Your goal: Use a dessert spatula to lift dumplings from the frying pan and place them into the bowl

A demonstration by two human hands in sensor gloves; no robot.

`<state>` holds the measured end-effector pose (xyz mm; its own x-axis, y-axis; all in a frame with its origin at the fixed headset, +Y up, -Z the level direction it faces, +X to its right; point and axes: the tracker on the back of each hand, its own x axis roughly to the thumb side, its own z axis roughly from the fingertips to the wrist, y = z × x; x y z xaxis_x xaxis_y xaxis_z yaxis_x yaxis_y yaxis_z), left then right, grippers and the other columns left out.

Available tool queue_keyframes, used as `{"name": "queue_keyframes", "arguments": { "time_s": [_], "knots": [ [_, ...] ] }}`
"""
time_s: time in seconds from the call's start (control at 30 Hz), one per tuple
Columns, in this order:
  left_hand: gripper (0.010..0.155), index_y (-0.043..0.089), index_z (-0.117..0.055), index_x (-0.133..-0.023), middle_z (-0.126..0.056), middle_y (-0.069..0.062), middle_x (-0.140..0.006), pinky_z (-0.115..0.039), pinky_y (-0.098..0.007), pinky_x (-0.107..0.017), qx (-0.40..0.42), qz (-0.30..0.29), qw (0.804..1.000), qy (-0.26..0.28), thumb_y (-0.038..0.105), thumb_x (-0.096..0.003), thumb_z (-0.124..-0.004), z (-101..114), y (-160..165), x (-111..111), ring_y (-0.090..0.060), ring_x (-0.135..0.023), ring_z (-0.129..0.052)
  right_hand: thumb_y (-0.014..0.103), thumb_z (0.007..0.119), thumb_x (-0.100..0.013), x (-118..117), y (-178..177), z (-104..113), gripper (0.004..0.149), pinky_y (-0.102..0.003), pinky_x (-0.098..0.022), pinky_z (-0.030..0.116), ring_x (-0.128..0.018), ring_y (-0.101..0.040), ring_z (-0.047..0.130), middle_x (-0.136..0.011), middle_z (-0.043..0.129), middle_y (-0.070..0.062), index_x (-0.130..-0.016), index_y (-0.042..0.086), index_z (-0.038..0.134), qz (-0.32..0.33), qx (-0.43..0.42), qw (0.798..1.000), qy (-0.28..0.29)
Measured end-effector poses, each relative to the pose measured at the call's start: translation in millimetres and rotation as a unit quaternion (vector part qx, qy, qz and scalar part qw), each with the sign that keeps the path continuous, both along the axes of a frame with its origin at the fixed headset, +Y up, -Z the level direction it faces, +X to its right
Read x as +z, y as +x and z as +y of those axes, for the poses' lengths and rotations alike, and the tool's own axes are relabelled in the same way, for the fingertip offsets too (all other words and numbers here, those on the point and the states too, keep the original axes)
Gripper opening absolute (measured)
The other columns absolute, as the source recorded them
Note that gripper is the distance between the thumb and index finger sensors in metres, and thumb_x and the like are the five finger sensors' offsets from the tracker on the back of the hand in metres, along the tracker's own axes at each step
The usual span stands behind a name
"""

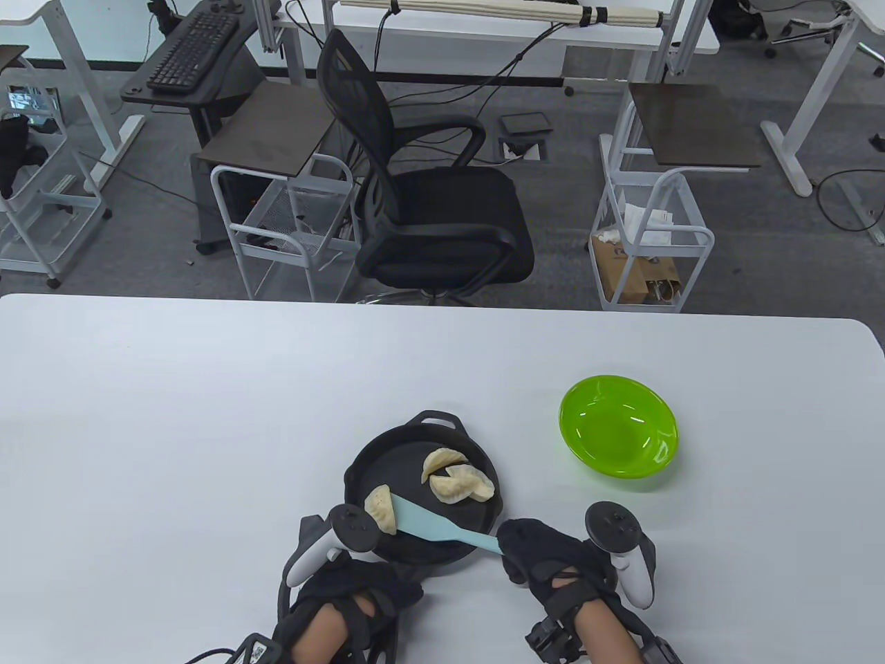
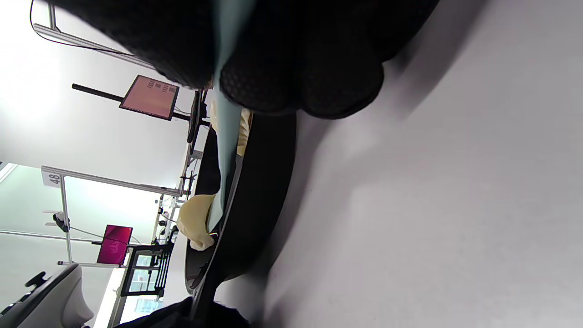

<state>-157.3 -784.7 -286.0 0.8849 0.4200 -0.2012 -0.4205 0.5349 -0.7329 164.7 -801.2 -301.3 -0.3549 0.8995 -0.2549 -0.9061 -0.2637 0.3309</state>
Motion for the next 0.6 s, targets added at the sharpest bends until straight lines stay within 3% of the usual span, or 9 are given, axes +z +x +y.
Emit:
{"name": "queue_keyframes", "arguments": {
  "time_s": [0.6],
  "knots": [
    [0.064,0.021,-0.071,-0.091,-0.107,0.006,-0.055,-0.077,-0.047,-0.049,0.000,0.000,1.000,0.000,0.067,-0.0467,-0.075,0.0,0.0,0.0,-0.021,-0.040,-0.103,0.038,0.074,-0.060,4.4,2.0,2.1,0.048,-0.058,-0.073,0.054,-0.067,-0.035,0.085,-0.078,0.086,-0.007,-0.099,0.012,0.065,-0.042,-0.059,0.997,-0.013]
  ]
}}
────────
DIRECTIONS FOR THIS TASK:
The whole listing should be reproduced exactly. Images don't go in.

RESPONSE AREA:
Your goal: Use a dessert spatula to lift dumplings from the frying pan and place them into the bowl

A demonstration by two human hands in sensor gloves; no robot.

`<state>` holds the measured end-effector pose (xyz mm; its own x-axis, y-axis; all in a frame with its origin at the fixed headset, +Y up, -Z the level direction it faces, +X to its right; point and axes: the tracker on the back of each hand, its own x axis roughly to the thumb side, its own z axis roughly from the fingertips to the wrist, y = z × x; x y z xaxis_x xaxis_y xaxis_z yaxis_x yaxis_y yaxis_z), left then right, grippers and the other columns left out.

Available tool queue_keyframes, used as `{"name": "queue_keyframes", "arguments": { "time_s": [_], "knots": [ [_, ...] ] }}`
"""
time_s: time in seconds from the call's start (control at 30 Hz), one per tuple
Columns, in this order:
  left_hand: gripper (0.010..0.155), index_y (-0.043..0.089), index_z (-0.117..0.055), index_x (-0.133..-0.023), middle_z (-0.126..0.056), middle_y (-0.069..0.062), middle_x (-0.140..0.006), pinky_z (-0.115..0.039), pinky_y (-0.098..0.007), pinky_x (-0.107..0.017), qx (-0.40..0.42), qz (-0.30..0.29), qw (0.804..1.000), qy (-0.26..0.28), thumb_y (-0.038..0.105), thumb_x (-0.096..0.003), thumb_z (-0.124..-0.004), z (-101..114), y (-160..165), x (-111..111), ring_y (-0.090..0.060), ring_x (-0.135..0.023), ring_z (-0.129..0.052)
  right_hand: thumb_y (-0.014..0.103), thumb_z (0.007..0.119), thumb_x (-0.100..0.013), x (-118..117), y (-178..177), z (-104..113), gripper (0.004..0.149), pinky_y (-0.102..0.003), pinky_x (-0.098..0.022), pinky_z (-0.030..0.116), ring_x (-0.128..0.018), ring_y (-0.101..0.040), ring_z (-0.047..0.130), middle_x (-0.136..0.011), middle_z (-0.043..0.129), middle_y (-0.070..0.062), index_x (-0.130..-0.016), index_y (-0.042..0.086), index_z (-0.038..0.134), qz (-0.32..0.33), qx (-0.43..0.42), qw (0.798..1.000), qy (-0.28..0.29)
Measured end-effector poses, each relative to the pose measured at the call's start: translation in millimetres and rotation as a unit quaternion (vector part qx, qy, qz and scalar part qw), each with the sign that keeps the path continuous, both along the axes of a frame with its origin at the fixed headset, +Y up, -Z the level direction it faces, +X to its right
Read x as +z, y as +x and z as +y of those axes, for the poses' lengths and rotations alike, and the tool's own axes are relabelled in the same way, for the fingertip offsets too (all other words and numbers here, those on the point and the states too, keep the original axes)
Gripper opening absolute (measured)
The other columns absolute, as the source recorded them
Note that gripper is the distance between the thumb and index finger sensors in metres, and thumb_x and the like are the five finger sensors' offsets from the tracker on the back of the hand in metres, along the tracker's own axes at each step
The usual span stands behind a name
"""


<state>-157.3 -784.7 -286.0 0.8849 0.4200 -0.2012 -0.4205 0.5349 -0.7329 164.7 -801.2 -301.3 -0.3549 0.8995 -0.2549 -0.9061 -0.2637 0.3309</state>
Motion for the next 0.6 s, targets added at the sharpest bends until straight lines stay within 3% of the usual span, or 9 are given, axes +z +x +y.
Emit:
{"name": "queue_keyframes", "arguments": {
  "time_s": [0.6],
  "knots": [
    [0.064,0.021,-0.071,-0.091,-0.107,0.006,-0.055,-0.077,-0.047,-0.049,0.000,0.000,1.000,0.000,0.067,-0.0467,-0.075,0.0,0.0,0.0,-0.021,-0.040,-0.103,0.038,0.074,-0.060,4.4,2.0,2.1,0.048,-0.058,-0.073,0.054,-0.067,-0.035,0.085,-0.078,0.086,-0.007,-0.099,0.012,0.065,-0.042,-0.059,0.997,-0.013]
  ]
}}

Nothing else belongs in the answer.